When to use WebP Compressor vs other formats
Re-compress WebP when the original is high quality and you can accept a smaller file. Use WebP for web when you want better compression than JPG/PNG. Use JPG for maximum compatibility. Use PNG when you need lossless and broad support. Use AVIF for smallest size where supported.
Compatibility
Compressed WebP remains WebP. It's supported in all modern browsers and Android. For older environments, convert the result to PNG or JPG.
Quality considerations
Lowering quality reduces file size and can introduce artifacts. For photos, moderate quality is often fine; for graphics, use higher quality or lossless to keep sharp edges.
Example use cases
- Reduce WebP size for faster web or app loading.

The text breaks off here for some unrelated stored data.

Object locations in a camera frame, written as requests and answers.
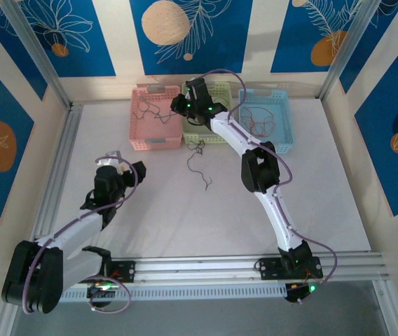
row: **robotic arm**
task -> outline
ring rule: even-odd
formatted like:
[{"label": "robotic arm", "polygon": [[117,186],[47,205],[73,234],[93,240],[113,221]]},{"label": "robotic arm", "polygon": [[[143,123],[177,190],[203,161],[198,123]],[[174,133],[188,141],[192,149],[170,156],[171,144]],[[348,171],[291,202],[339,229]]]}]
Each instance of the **robotic arm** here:
[{"label": "robotic arm", "polygon": [[[70,257],[83,242],[107,227],[116,214],[116,205],[122,204],[119,200],[126,189],[140,184],[146,177],[143,162],[132,164],[132,171],[123,171],[121,160],[120,152],[116,151],[107,153],[107,158],[98,162],[95,188],[87,194],[77,217],[65,230],[52,232],[34,242],[22,241],[15,247],[1,292],[4,302],[47,314],[69,287],[92,275],[111,275],[111,254],[107,250],[87,246]],[[43,253],[37,258],[40,250]],[[35,259],[38,263],[26,286],[26,277]]]},{"label": "robotic arm", "polygon": [[[273,271],[281,274],[281,279],[305,278],[307,268],[315,269],[320,262],[313,257],[308,243],[294,234],[295,228],[284,210],[278,190],[280,169],[274,145],[269,141],[261,143],[229,116],[224,105],[213,103],[204,78],[190,80],[186,87],[187,94],[174,98],[171,109],[188,118],[188,122],[194,120],[192,125],[205,125],[238,153],[242,183],[262,203],[277,236],[281,259],[275,265],[270,264]],[[323,274],[318,273],[317,276],[322,278]]]},{"label": "robotic arm", "polygon": [[[282,203],[277,161],[281,159],[275,154],[274,145],[254,138],[236,123],[222,104],[213,103],[203,78],[186,82],[186,86],[188,93],[174,98],[171,109],[193,120],[194,125],[207,126],[238,153],[242,183],[262,203],[277,236],[280,258],[260,259],[261,278],[306,280],[310,269],[315,271],[315,277],[322,278],[319,258],[313,257],[307,242],[294,234],[294,226]],[[1,292],[4,302],[23,306],[28,313],[46,314],[55,308],[62,293],[79,281],[96,274],[111,276],[113,262],[107,250],[87,246],[71,257],[85,240],[107,227],[124,202],[120,200],[126,189],[136,187],[146,176],[142,162],[132,164],[132,171],[123,171],[120,163],[125,160],[120,153],[107,155],[115,156],[106,156],[98,162],[95,188],[87,194],[73,221],[46,237],[22,241],[16,246]],[[120,273],[118,280],[127,282],[133,280],[133,275]],[[307,288],[298,289],[300,292],[296,291],[294,300],[309,294]]]}]

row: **wall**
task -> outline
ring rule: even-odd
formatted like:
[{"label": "wall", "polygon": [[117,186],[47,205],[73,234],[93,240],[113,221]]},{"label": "wall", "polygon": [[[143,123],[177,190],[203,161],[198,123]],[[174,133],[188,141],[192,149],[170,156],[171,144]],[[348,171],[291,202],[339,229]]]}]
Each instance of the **wall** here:
[{"label": "wall", "polygon": [[[92,101],[129,98],[135,84],[179,84],[220,67],[241,73],[252,87],[315,96],[361,1],[18,3],[70,99]],[[17,37],[3,19],[0,41],[14,56],[18,51],[7,45]],[[209,79],[237,83],[231,75]]]},{"label": "wall", "polygon": [[[135,84],[178,85],[191,78],[191,75],[145,76],[130,1],[111,0],[107,4],[100,0],[93,2],[116,77],[61,78],[72,99],[83,101],[129,98]],[[290,94],[314,96],[325,79],[325,71],[277,74],[270,72],[288,3],[288,0],[253,1],[242,77],[245,81],[256,82],[259,86],[275,87],[274,82],[287,82]],[[232,75],[210,76],[209,79],[237,82]]]},{"label": "wall", "polygon": [[[58,104],[50,89],[43,99],[29,84],[14,61],[0,44],[0,81],[17,105],[32,119],[32,131],[27,139],[24,129],[18,125],[15,131],[17,143],[27,141],[18,166],[12,188],[7,195],[7,203],[0,216],[0,293],[6,272],[11,261],[15,245],[23,239],[29,239],[36,210],[41,201],[42,192],[48,178],[50,164],[65,118],[63,108]],[[6,115],[13,113],[5,105],[0,95],[0,108]]]},{"label": "wall", "polygon": [[[354,119],[358,109],[397,56],[398,13],[347,94],[344,94],[342,86],[338,83],[324,105],[366,233],[373,249],[383,252],[398,287],[398,214],[392,215],[377,171]],[[388,95],[398,95],[398,91],[383,92],[382,100],[386,103]],[[397,114],[397,111],[378,106],[373,107],[370,113],[377,113],[378,118],[384,119],[388,118],[388,113]],[[394,169],[393,162],[385,160],[384,165],[390,165],[391,169]]]}]

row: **metal frame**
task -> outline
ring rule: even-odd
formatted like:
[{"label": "metal frame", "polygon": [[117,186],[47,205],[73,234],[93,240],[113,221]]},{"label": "metal frame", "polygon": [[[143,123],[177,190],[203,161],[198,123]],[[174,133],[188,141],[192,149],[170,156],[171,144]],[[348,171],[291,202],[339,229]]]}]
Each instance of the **metal frame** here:
[{"label": "metal frame", "polygon": [[[60,197],[73,151],[82,104],[74,104],[67,116],[53,162],[48,185],[31,239],[48,234],[57,215]],[[330,281],[372,281],[391,335],[398,335],[398,295],[394,291],[381,253],[337,252],[338,268]],[[322,270],[333,266],[330,253],[316,253]],[[135,279],[128,287],[133,300],[203,300],[215,298],[281,298],[291,281],[262,281],[254,269],[259,258],[271,255],[233,255],[217,257],[139,258],[135,259]],[[71,287],[61,302],[86,302],[85,284]],[[124,292],[105,300],[125,301]],[[0,336],[9,336],[18,307],[3,304],[0,311]]]},{"label": "metal frame", "polygon": [[32,61],[37,66],[37,69],[39,69],[47,84],[52,87],[59,102],[68,111],[71,106],[68,94],[60,83],[59,76],[32,30],[31,25],[26,20],[20,5],[14,0],[0,0],[0,6],[29,56],[31,56]]},{"label": "metal frame", "polygon": [[324,101],[328,97],[334,83],[336,83],[341,76],[342,71],[352,57],[359,40],[369,26],[370,20],[378,9],[380,3],[381,0],[363,1],[358,14],[355,19],[353,19],[353,23],[348,30],[347,37],[344,39],[344,42],[340,46],[338,53],[328,70],[328,75],[325,78],[324,84],[322,84],[318,95],[320,100]]}]

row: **white table surface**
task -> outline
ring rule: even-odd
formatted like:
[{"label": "white table surface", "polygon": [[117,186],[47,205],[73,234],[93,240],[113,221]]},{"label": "white table surface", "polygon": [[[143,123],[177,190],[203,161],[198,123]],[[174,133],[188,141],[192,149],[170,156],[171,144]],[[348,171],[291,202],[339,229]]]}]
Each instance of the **white table surface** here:
[{"label": "white table surface", "polygon": [[[296,144],[284,159],[294,180],[282,194],[298,231],[335,251],[369,251],[327,119],[318,99],[292,99]],[[229,256],[277,253],[277,240],[259,201],[240,180],[240,158],[227,144],[209,144],[191,161],[211,176],[205,191],[180,149],[134,151],[128,141],[129,101],[84,106],[55,227],[77,214],[92,189],[95,158],[120,150],[143,160],[144,182],[97,237],[113,257]],[[281,169],[280,179],[286,178]],[[325,251],[310,245],[314,251]]]}]

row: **string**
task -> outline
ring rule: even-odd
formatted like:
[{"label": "string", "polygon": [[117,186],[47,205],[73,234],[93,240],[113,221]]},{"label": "string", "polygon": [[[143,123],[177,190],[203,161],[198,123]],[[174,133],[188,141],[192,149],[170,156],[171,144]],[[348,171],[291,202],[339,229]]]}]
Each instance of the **string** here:
[{"label": "string", "polygon": [[190,169],[190,171],[192,171],[193,173],[197,173],[197,174],[200,174],[200,175],[202,176],[202,180],[205,182],[205,190],[207,190],[208,186],[209,186],[210,184],[213,183],[212,178],[210,177],[210,182],[208,182],[208,181],[205,179],[204,173],[202,173],[201,171],[198,171],[198,170],[194,170],[194,169],[192,169],[192,168],[190,167],[190,160],[191,160],[192,158],[194,158],[194,155],[196,155],[196,154],[203,155],[203,149],[204,149],[204,147],[205,147],[205,142],[204,142],[203,140],[199,140],[198,143],[194,143],[194,142],[190,141],[190,142],[188,142],[188,144],[186,145],[186,147],[187,147],[190,151],[191,151],[191,150],[192,150],[192,151],[195,151],[195,152],[191,155],[191,157],[186,161],[186,166],[187,166],[188,169]]},{"label": "string", "polygon": [[[277,124],[274,122],[275,114],[264,107],[243,107],[243,109],[246,110],[247,115],[241,116],[241,122],[251,135],[258,138],[266,138],[274,132],[275,126],[277,126]],[[262,122],[255,121],[252,109],[261,109],[268,115],[263,119]]]},{"label": "string", "polygon": [[[139,102],[137,105],[138,111],[142,112],[142,115],[139,117],[134,111],[132,111],[132,114],[136,117],[136,119],[141,120],[144,118],[144,116],[146,115],[146,113],[151,113],[154,116],[154,119],[160,119],[160,121],[162,122],[162,124],[166,124],[168,121],[170,121],[172,116],[175,116],[176,113],[171,113],[168,115],[161,115],[160,114],[160,107],[158,107],[155,104],[152,104],[151,102],[149,102],[148,100],[146,100],[146,98],[144,98],[143,96],[140,96],[139,98]],[[140,104],[146,104],[146,108],[142,109]]]}]

- Shrink WebP photos or graphics for email or storage.
- Create smaller WebP copies for CDN or backup.
- Optimize WebP assets for mobile or low bandwidth.
- Batch compress WebP for a site or PWA.
Best practices
- Use 80–90% quality for web and email to keep images sharp while reducing size.
- Start from the best source file; compressing an already low-quality image can make it worse.
- For photos use JPG or WebP; for graphics with transparency use PNG or WebP.
- Batch compress multiple images with the same settings for consistency. All processing is client-side.
- Preview before downloading to confirm the result; adjust quality or format if needed.
Common use cases
- Web and email — Reduce photo and image size for faster page loads, email attachments, or messaging.
- Social media — Meet upload limits and keep quality good for Instagram, Facebook, and other platforms.
- Thumbnails and galleries — Create smaller copies for thumbnails, galleries, and app assets.
- Storage and backup — Shrink images for cloud storage or backup without losing acceptable quality.
- Screenshots and UI — Compress PNG screenshots or UI assets for documentation and web.
Powered by browser APIs and client-side processing.